### Task objective
For every line below, set down an identical copy.

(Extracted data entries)
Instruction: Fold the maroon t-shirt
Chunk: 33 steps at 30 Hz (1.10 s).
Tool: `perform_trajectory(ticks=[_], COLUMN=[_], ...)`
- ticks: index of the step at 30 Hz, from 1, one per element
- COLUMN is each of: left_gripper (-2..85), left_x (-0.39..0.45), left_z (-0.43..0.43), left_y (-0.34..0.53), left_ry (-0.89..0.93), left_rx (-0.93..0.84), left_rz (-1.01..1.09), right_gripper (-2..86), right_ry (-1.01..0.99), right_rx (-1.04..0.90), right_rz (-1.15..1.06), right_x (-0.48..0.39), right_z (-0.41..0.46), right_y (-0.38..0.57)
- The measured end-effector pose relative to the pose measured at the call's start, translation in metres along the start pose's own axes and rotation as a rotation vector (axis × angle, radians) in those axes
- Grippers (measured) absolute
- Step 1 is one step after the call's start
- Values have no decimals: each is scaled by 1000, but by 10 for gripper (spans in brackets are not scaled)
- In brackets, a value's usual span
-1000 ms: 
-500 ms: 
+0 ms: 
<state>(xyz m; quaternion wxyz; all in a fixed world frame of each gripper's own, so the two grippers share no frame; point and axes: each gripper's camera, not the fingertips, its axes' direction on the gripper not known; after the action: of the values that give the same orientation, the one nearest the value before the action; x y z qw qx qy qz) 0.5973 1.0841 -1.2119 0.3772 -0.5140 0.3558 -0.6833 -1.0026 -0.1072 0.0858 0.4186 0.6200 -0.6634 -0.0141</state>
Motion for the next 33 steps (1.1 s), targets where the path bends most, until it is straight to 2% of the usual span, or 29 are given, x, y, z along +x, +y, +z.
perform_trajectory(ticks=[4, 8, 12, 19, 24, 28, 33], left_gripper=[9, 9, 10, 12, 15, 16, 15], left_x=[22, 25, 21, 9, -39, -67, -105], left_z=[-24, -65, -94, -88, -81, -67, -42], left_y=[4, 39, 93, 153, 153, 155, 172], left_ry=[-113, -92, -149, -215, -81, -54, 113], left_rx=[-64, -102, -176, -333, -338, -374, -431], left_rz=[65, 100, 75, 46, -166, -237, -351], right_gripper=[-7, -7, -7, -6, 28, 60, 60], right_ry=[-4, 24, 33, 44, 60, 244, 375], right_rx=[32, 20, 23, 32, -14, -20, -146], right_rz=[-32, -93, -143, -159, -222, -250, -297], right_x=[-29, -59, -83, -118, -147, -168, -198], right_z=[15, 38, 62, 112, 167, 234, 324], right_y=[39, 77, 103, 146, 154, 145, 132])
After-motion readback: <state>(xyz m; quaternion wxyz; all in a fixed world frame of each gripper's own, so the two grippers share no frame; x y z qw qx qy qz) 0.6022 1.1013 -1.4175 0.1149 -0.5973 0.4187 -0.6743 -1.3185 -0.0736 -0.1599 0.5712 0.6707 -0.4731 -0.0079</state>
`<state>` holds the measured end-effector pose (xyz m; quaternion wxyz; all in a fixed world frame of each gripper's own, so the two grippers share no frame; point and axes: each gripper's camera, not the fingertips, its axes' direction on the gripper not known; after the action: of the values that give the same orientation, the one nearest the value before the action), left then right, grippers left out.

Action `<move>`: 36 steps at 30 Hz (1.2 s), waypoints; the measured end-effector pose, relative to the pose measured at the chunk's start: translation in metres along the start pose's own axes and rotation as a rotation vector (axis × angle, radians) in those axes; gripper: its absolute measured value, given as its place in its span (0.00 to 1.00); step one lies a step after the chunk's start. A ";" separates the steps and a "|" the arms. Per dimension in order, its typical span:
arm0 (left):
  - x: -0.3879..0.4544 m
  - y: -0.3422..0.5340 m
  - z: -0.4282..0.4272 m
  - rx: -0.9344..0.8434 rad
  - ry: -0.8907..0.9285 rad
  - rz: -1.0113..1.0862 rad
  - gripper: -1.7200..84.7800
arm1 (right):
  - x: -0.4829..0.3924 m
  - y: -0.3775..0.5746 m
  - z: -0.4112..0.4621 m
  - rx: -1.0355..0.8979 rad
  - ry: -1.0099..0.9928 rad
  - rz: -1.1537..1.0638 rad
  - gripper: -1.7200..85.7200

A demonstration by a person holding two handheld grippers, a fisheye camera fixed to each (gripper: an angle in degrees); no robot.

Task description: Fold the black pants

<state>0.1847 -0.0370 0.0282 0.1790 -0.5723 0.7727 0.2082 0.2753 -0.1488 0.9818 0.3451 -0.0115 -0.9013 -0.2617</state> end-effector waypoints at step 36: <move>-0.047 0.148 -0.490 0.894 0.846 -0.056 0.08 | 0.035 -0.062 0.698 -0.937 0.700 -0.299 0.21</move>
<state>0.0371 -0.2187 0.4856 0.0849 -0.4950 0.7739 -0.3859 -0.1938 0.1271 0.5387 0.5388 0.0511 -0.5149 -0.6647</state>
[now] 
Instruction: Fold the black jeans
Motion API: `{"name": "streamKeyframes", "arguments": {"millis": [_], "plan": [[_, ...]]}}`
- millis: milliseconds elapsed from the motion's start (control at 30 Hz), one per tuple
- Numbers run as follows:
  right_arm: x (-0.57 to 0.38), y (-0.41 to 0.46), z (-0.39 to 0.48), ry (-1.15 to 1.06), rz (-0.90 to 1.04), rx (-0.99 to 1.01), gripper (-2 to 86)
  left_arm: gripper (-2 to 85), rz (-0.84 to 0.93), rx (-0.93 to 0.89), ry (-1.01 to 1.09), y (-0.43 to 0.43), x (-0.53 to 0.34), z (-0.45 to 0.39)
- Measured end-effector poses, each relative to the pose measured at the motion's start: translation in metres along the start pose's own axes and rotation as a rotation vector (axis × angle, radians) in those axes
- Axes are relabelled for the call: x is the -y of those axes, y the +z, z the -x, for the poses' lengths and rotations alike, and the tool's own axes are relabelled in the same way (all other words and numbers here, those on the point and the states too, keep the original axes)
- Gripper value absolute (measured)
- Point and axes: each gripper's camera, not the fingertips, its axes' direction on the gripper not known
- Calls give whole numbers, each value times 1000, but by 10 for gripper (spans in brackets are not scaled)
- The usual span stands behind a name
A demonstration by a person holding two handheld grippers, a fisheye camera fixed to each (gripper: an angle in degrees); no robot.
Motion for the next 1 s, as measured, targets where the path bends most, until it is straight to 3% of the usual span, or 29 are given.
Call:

### Reply
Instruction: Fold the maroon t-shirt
Chunk: 33 steps at 30 Hz (1.10 s).
Tool: `perform_trajectory(ticks=[_], COLUMN=[_], ...)`
- ticks: index of the step at 30 Hz, from 1, one per element
- COLUMN is each of: left_gripper (-2..85), left_x (-0.39..0.45), left_z (-0.43..0.43), left_y (-0.34..0.53), left_ry (-0.89..0.93), left_rx (-0.93..0.84), left_rz (-1.01..1.09), right_gripper (-2..86), right_ry (-1.01..0.99), right_rx (-1.04..0.90), right_rz (-1.15..1.06), right_x (-0.48..0.39), right_z (-0.41..0.46), right_y (-0.38..0.57)
- The measured end-effector pose relative to the pose measured at the call's start, translation in metres along the start pose's own axes and rotation as a rotation vector (axis × angle, radians) in those axes
- Grippers (measured) absolute
- Step 1 is one step after the call's start
- Values have no decimals: each is scaled by 1000, but by 10 for gripper (spans in brackets are not scaled)
- In brackets, a value's usual span
-1000 ms: 
-500 ms: 
+0 ms: 
<state>(xyz m; quaternion wxyz; all in a fixed world frame of each gripper's own, so the two grippers share no frame; point and axes: each gripper's camera, not the fingertips, its axes' direction on the gripper not known; after the action: of the values that give the same orientation, the one nearest the value before the action; x y z qw qx qy qz) 0.5973 1.0841 -1.2119 0.3772 -0.5140 0.3558 -0.6833 -1.0026 -0.1072 0.0858 0.4186 0.6200 -0.6634 -0.0141</state>
Motion for the next 33 steps (1.1 s), targets where the path bends most, until it is straight to 2% of the usual span, or 29 are given, x, y, z along +x, +y, +z.
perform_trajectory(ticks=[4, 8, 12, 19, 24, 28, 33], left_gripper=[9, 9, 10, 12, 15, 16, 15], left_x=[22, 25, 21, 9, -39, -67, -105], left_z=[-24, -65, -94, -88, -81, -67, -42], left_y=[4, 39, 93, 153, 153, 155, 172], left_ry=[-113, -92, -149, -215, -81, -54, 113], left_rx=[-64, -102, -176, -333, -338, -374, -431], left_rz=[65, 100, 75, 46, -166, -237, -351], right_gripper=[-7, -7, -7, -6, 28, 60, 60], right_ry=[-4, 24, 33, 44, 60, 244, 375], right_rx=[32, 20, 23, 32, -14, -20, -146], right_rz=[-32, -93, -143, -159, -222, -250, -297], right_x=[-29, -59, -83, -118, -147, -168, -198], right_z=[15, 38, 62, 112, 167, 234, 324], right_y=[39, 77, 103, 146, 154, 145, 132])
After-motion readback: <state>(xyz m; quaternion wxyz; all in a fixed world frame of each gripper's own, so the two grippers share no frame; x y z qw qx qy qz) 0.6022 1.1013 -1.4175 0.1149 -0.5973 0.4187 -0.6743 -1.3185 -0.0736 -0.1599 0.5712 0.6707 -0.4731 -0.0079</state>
`<state>` holds the measured end-effector pose (xyz m; quaternion wxyz; all in a fixed world frame of each gripper's own, so the two grippers share no frame; point and axes: each gripper's camera, not the fingertips, its axes' direction on the gripper not known; after the action: of the values that give the same orientation, the one nearest the value before the action), left then right, grippers left out.

Action `<move>`: 36 steps at 30 Hz (1.2 s), waypoints; the measured end-effector pose, relative to the pose measured at the chunk's start: translation in metres along the start pose's own axes and rotation as a rotation vector (axis × angle, radians) in those axes; gripper: its absolute measured value, given as its place in its span (0.00 to 1.00); step one lies a step after the chunk's start. A ";" separates the steps and a "|" the arms. Per dimension in order, its typical span:
arm0 (left):
  - x: -0.3879..0.4544 m
  - y: -0.3422..0.5340 m
  - z: -0.4282..0.4272 m
  - rx: -0.9344..0.8434 rad
  - ry: -0.8907..0.9285 rad
  - rz: -1.0113..1.0862 rad
  - gripper: -1.7200..84.7800
arm1 (right):
  - x: -0.4829..0.3924 m
  - y: -0.3775..0.5746 m
  - z: -0.4112..0.4621 m
  - rx: -1.0355..0.8979 rad
  - ry: -1.0099..0.9928 rad
  - rz: -1.1537..1.0638 rad
  - gripper: -1.7200..85.7200

A demonstration by a person holding two handheld grippers, a fisheye camera fixed to each (gripper: an angle in degrees); no robot.

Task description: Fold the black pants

<state>0.1847 -0.0370 0.0282 0.1790 -0.5723 0.7727 0.2082 0.2753 -0.1488 0.9818 0.3451 -0.0115 -0.9013 -0.2617</state> end-effector waypoints at step 36: <move>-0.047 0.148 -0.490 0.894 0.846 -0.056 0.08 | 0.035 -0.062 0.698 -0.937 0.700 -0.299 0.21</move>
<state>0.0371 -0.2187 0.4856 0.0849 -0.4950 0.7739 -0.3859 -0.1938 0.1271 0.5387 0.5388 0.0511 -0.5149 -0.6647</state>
[now] 
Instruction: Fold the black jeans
Motion API: `{"name": "streamKeyframes", "arguments": {"millis": [_], "plan": [[_, ...]]}}`
- millis: milliseconds elapsed from the motion's start (control at 30 Hz), one per tuple
- Numbers run as follows:
  right_arm: x (-0.57 to 0.38), y (-0.41 to 0.46), z (-0.39 to 0.48), ry (-1.15 to 1.06), rz (-0.90 to 1.04), rx (-0.99 to 1.01), gripper (-2 to 86)
  left_arm: gripper (-2 to 85), rz (-0.84 to 0.93), rx (-0.93 to 0.89), ry (-1.01 to 1.09), y (-0.43 to 0.43), x (-0.53 to 0.34), z (-0.45 to 0.39)
- Measured end-effector poses, each relative to the pose measured at the motion's start: translation in metres along the start pose's own axes and rotation as a rotation vector (axis × angle, radians) in those axes
- Axes are relabelled for the call: x is the -y of those axes, y the +z, z the -x, for the poses' lengths and rotations alike, and the tool's own axes are relabelled in the same way (all other words and numbers here, those on the point and the states too, keep the original axes)
- Gripper value absolute (measured)
- Point and axes: each gripper's camera, not the fingertips, its axes' direction on the gripper not known
- Calls give whole numbers, each value times 1000, but by 10 for gripper (spans in brackets are not scaled)
- The usual span stands behind a name
A demonstration by a person holding two handheld grippers, a fisheye camera fixed to each (gripper: an angle in degrees); no robot.
Motion for the next 1 s, as measured, targets where the path bends most, until it is straight to 3% of the usual span, or 29 are given.
Call:

This exercise has been worked through to completion.